I think the fact that the student used a translator (for the second time) tells me something about my teaching but the criticism I draw from the response itself is something like, "I enjoyed the group activities at the beginning of the semester but later in the semester we students were more distant, separated by major". Certainly, I did more group activities in the first few classes and the rest of the classes were mostly spent with the students staying in their seats. The students self-segregated- they chose to sit in groups and with some distance between groups.
Next semester, I will be sure to add more activity to my classes. I join the students in prefering those classes and it was my lazyness in planning that resulted in more sedentary classes.
2) More than one student wanted "man to man" teaching. I do speak to almost every individual, every class and try to spend extended periods with different students each class but after reviewing the grammar, vocabulary and conversation models, and saving time at the end for whole-class demonstrations, I only have a few minutes to share with individuals and small groups. Still, I am interested in Sook-myoung University's (the bloggin'est university in Korea since Masuro from my university closed up shop) individual tutoring program. I think its called 'The Write Spot' or something and students can voluntarily visit for assistance with english.
Perhaps I need to require students come to my office for chats ouside of class time. I was going to put 'chat' in quotes because required speaking will never be as spontaneous as chatting should be, but requiring "private office time"(quotes deliberate) already sounds, um, possibly icky -quotes would only accentuate that.
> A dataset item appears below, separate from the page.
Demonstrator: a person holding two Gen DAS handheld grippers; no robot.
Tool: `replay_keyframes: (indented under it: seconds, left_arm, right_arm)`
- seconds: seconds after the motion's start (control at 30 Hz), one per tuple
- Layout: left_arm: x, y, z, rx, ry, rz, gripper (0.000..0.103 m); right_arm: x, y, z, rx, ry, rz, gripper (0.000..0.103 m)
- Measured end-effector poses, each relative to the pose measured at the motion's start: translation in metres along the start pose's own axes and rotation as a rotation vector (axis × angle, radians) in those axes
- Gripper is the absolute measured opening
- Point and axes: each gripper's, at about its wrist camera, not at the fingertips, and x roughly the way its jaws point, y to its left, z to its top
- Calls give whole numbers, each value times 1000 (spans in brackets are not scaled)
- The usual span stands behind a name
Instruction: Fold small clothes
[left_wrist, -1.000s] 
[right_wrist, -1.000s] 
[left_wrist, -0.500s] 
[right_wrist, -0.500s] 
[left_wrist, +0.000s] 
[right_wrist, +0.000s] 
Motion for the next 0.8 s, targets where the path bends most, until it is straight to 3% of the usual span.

3) One student wanted more content beyond or outside the textbook. I wil try this and it fits with my ideas for #4. On the other hand, university students seem worse at holding on to loose pages given them than elementary school students and their note taking ability is not much better.
4) More movies, video and music in class (and improve classroom facilities). Two different suggestions but the latter allows the former. My second year students (second year is a listening class, in which they watch 'Connect with english', a PBS ESL series) are not thrilled with watching video every class. Most of my 'sleeping students' photos come from these classes.
Still, there is good video content available now. I will show and discuss these videos with discussion about how they relate to class on the first day and give Kiwi! and others as homework. I will also continue to create my own content.
5) "Korean professors and Foreigner professor's teaching is insufficiency of connection." - This is true and a big subject for me to improve on. For second and third year classes, I teach one hour and a Korean teacher teaches one hour. Although we use the same basic material, I typically only exchange pleasantries with my co-teacher during the semester and my grades after the semester. I clearly need to communicate more with my co-teachers. In my defence, my co-teachers make little effort to contact me, either.
Students also need to evaluate their professors before recieving their grades but the evaluation is in Korean and also contains items that are beyond the control of teachers. I do not control which text is used, nor the duration of class nor the credit value for my classes. I think I have recieved some useful feedback here and hope to work on these things next year.